I noticed Burr had left his book behind, facedown on the arm of the sofa. The old cushion had a sinkhole in it where Burr had been. I wedged myself into his warmth and read, forcing myself to concentrate on the words, and not on whatever Alabama drama might be playing itself out in my hallway, or Aunt Florence’s demands, or the fact that my boyfriend had just walked out on me, maybe for good this time.

It might have been easier if Burr had left a better book. He liked courtroom dramas, and he was the fastest reader I had ever seen. He ate text like pudding, no chewing, but he still managed to digest it. And these lawyer thrillers, he devoured two or three a weekend. In real life he was a tax attorney who wouldn’t touch criminal law, but he loved the books. They ran the gamut from literature to penny dreadfuls. Burr didn’t care about the quality. He ate them in bulk. If it had a lawyer protagonist, plot twists, and someone with big tits in jeopardy, he was all for it.

This was one of the bad ones. The prologue alone had a body count of seven. The bad guy had killed five of them. Because he was bad, his reaction was to laugh gleefully and dance in the mayhem. The young DA, backed into a corner and in the wrong place at the wrong time, whacked two people. Self-defense, of course. Because he was good, his reaction was to vomit and think deep thoughts along the lines of “Oh the humanity.” Complete crap.

I’ve personally committed only one murder, but the truth is, it’s not that simple. You can’t tell whether you’re the good guy or the bad guy based on whether you laugh or throw up. The truth is, I did both.

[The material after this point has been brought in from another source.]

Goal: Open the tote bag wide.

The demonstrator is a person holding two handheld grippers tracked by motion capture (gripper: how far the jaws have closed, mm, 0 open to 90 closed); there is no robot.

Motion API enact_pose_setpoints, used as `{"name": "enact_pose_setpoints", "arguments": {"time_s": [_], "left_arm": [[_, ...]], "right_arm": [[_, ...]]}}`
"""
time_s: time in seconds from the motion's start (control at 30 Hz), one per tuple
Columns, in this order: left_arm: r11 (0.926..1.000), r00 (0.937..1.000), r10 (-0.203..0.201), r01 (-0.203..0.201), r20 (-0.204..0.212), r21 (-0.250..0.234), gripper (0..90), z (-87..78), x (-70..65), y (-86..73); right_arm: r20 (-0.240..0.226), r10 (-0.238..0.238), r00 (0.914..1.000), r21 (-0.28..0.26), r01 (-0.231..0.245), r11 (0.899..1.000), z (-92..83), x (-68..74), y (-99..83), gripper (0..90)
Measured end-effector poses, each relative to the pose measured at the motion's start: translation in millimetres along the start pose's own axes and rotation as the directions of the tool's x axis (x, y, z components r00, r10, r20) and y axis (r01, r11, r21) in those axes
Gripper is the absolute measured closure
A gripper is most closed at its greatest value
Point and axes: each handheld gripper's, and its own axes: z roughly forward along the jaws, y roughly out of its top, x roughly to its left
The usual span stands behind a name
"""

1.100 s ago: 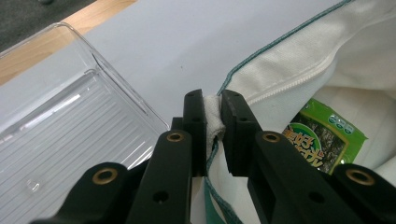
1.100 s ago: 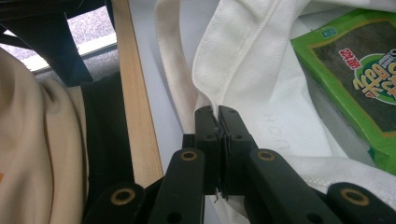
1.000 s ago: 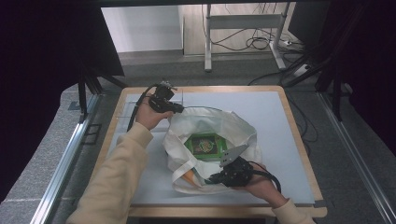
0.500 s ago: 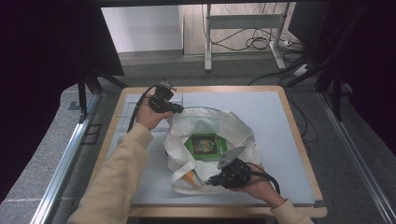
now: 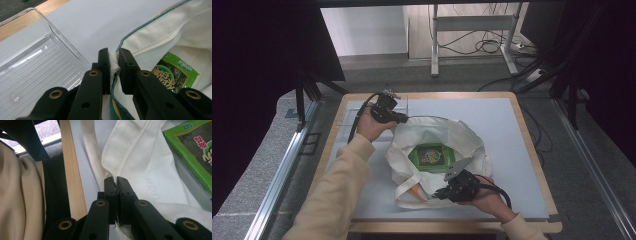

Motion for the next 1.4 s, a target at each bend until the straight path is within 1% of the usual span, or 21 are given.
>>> {"name": "enact_pose_setpoints", "arguments": {"time_s": [0.37, 0.67, 0.77, 0.83, 0.93, 1.0, 1.1, 1.2, 1.27, 1.3, 1.33, 1.4], "left_arm": [[1.0000, 1.0000, 0.008, -0.008, -0.003, -0.002, 80.6, -2.1, -3.1, -0.3], [1.0000, 1.0000, 0.008, -0.008, 0.006, -0.006, 80.0, -3.3, -3.0, -3.1], [0.9999, 0.9999, 0.011, -0.011, 0.009, -0.012, 77.6, -5.4, -3.6, -4.6], [0.9996, 0.9997, 0.022, -0.021, 0.010, -0.020, 73.0, -8.2, -4.9, -5.9], [0.9987, 0.9996, 0.026, -0.025, 0.011, -0.044, 62.5, -15.8, -7.6, -7.9], [0.9979, 0.9991, 0.039, -0.038, 0.019, -0.053, 59.0, -22.4, -10.3, -9.7], [0.9958, 0.9978, 0.063, -0.062, 0.019, -0.068, 55.1, -33.6, -15.8, -13.9], [0.9936, 0.9966, 0.076, -0.073, 0.031, -0.086, 52.0, -44.5, -21.0, -20.1], [0.9923, 0.9959, 0.083, -0.080, 0.036, -0.095, 50.0, -50.8, -24.3, -24.9], [0.9917, 0.9951, 0.090, -0.086, 0.040, -0.095, 48.9, -53.8, -25.6, -27.4], [0.9911, 0.9953, 0.086, -0.081, 0.043, -0.105, 48.2, -56.1, -27.6, -30.0], [0.9898, 0.9948, 0.092, -0.086, 0.045, -0.113, 47.2, -61.0, -30.4, -34.9]], "right_arm": [[0.001, -0.003, 1.0000, 0.001, 0.003, 1.000, 0.8, -0.5, -0.5, 86.3], [0.003, -0.003, 1.0000, -0.003, 0.003, 1.000, 0.5, -0.6, -0.4, 85.9], [0.005, -0.001, 1.0000, -0.009, 0.001, 1.000, -0.3, -1.0, -0.3, 85.0], [0.004, 0.000, 1.0000, -0.017, 0.000, 1.000, -1.5, -1.6, -0.2, 83.8], [0.005, 0.003, 1.0000, -0.032, -0.003, 0.999, -4.2, -1.8, 0.3, 80.5], [0.010, 0.002, 0.9999, -0.039, -0.002, 0.999, -6.2, -1.6, 1.0, 78.1], [0.013, 0.005, 0.9999, -0.051, -0.004, 0.999, -8.5, -1.7, 1.9, 72.2], [0.022, 0.006, 0.9997, -0.060, -0.004, 0.998, -10.4, -1.6, 3.0, 65.7], [0.039, 0.008, 0.9992, -0.074, -0.006, 0.997, -12.7, -1.4, 3.7, 58.2], [0.046, 0.015, 0.9989, -0.087, -0.011, 0.996, -14.3, -1.4, 4.0, 56.4], [0.050, 0.020, 0.9985, -0.098, -0.015, 0.995, -16.3, -1.5, 4.4, 55.1], [0.068, 0.027, 0.9973, -0.117, -0.019, 0.993, -20.5, -1.7, 5.2, 51.4]]}}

I read for as long as I could stand it before I reached down beside me and hit the pause button on the boom box. My ears rang in the sudden silence. I did not hear anything from the hallway. I threw Burr’s book across the room. It smacked into the front door and bounced off to the floor. No reaction. Rose Mae Lolley was gone, for the moment.

I was still shaking. I wanted to pray, but I was too angry with God to concentrate. Ten years, ten years I had been faithful, and now God was breaking the deal.

Before I left Possett, I had promised God I would stop fucking every boy who crossed my path. (Although when actively involved in prayer I used the word “fornicating,” as if this would spare God’s delicate ears.) Now I was losing Burr over it. The truth was, I had worried that I was losing him for months, but still I had stayed faithful.

I had promised God I would never tell another lie, and I hadn’t. Even when lying would make everything easy with Aunt Florence and my family, I had never let a word of untruth cross my lips.

Lastly, I had promised that if He would get me out safe, I would never go back to Possett, Alabama. Not for anything. I wouldn’t even look back, lest I turn to salt.

And now God had allowed Possett, Alabama, to show up on my doorstep.

As far as I was concerned, all bets were off.